Who leaves one night Olympia on the shore.

To Logistilla’s holy realm addressed,

Rogero goes, nor heeds Alcina more:

Him, of that flying courser repossest,

The hippogryph on airy voyage bore:

Whence he the good Rinaldo’s levy sees,

And next Angelica beholds and frees.

I

Of all the loves, of all fidelity

Yet proved, of all the constant hearts and true,

Of all the lovers, in felicity

Or sorrow faithful found, a famous crew,

To Olympia I would give the first degree

Rather than second: if this be not due,

I well may say that hers no tale is told

Of truer love, in present times or old.

II

And this she by so many proofs and clear,

Had made apparent to the Zealand lord,

No woman’s faith more certain could appear

To man, though he her open heart explored:

And if fair truth such spirits should endear,

And they in mutual love deserve reward,

Bireno as himself, nay, he above

Himself, I say, should kind Olympia love.

III

Not only should he nevermore deceive

Her for another, were that woman she

Who so made Europe and wide Asia grieve,

Or fairer yet, if one more fair there be;

But rather that quit her the light should leave,

And what is sweet to taste, touch, hear, and see,

And life and fame, and all beside; if aught

More precious can in truth be styled, or thought.

IV

If her Bireno loved, as she had loved

Bireno, if her love he did repay

With faith like hers, and still with truth unmoved,

Veered not his shifting sail another way;

Or ingrate for such service — cruel proved

For such fair love and faith, I now will say;

And you with lips comprest and eye-brows bent,

Shall listen to the tale for wonderment;

V

And when you shall have heard the impiety,

Which of such passing goodness was the meed,

Woman take warning from this perfidy,

And let none make a lover’s word her creed.

Mindless that God does all things hear and see,

The lover, eager his desires to speed,

Heaps promises and vows, aye prompt to swear,

Which afterwards all winds disperse in air.

VI

The promises and empty vows dispersed

In air, by winds all dissipated go,

After these lovers have the greedy thirst

Appeased, with which their fevered palates glow.

In this example which I offer, versed,

Their prayers and tears to credit be more slow.
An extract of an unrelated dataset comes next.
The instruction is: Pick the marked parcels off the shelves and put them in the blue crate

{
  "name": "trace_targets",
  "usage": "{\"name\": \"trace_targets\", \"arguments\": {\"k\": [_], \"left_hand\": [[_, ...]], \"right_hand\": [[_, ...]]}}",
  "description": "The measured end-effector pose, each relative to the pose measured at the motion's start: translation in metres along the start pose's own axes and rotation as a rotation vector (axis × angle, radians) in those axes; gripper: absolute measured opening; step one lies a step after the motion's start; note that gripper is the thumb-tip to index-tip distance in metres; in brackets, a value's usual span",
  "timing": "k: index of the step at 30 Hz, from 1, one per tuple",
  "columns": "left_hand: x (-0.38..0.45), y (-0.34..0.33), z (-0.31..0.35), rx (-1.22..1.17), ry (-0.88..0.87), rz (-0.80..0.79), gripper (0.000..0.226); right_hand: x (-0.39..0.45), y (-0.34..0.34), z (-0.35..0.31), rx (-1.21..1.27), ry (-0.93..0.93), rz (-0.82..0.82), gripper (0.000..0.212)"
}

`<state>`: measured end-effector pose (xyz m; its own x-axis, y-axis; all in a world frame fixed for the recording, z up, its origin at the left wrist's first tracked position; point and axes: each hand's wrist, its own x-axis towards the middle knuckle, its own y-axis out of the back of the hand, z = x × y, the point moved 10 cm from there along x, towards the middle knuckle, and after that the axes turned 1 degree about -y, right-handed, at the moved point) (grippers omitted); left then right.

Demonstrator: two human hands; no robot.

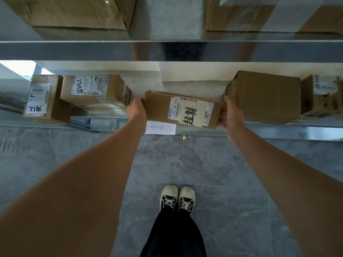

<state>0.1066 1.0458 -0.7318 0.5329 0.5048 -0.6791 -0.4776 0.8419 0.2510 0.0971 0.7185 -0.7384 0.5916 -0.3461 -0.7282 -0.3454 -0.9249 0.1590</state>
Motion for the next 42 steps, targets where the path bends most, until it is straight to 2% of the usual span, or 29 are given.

Cheaply, dear ladies mine, is wisdom bought

By those who wit at other’s cost are taught.

VII

Of those in the first flower of youth beware,

Whose visage is so soft and smooth to sight:

For past, as soon as bred, their fancies are;

Like a straw fire their every appetite.

So the keen hunter follows up the hare

In heat and cold, on shore, or mountain-height;

Nor, when ’tis taken, more esteems the prize;

And only hurries after that which flies.

VIII

Such is the practise of these striplings who,

What time you treat them with austerity,

Love and revere you, and such homage do,

As those who pay their service faithfully;

But vaunt no sooner victory, than you

From mistresses shall servants grieve to be;

And mourn to see the fickle love they owed,

From you diverted, and elsewhere bestowed.

IX

I not for this (for that were wrong) opine

That you should cease to love; for you, without

A lover, like uncultivated vine,

Would be, that has no prop to wind about.

But the first down I pray you to decline,

To fly the volatile, inconstant rout;

To make your choice the riper fruits among,

Nor yet to gather what too long has hung.

X

A daughter they have found (above was said)

Of the proud king who ruled the Friesland state;

That with Bireno’s brother was to wed,

As far as rumour tells; but to relate

The truth, a longing in Bireno bred

The sight of food so passing delicate;

And he to talk his palate deemed would be,

For other’s sake, a foolish courtesy.

XI

The gentle damsel had not past fourteen,

Was beautiful and fresh, and like a rose,

When this first opening from its bud is seen,

And with the vernal sun expands and grows.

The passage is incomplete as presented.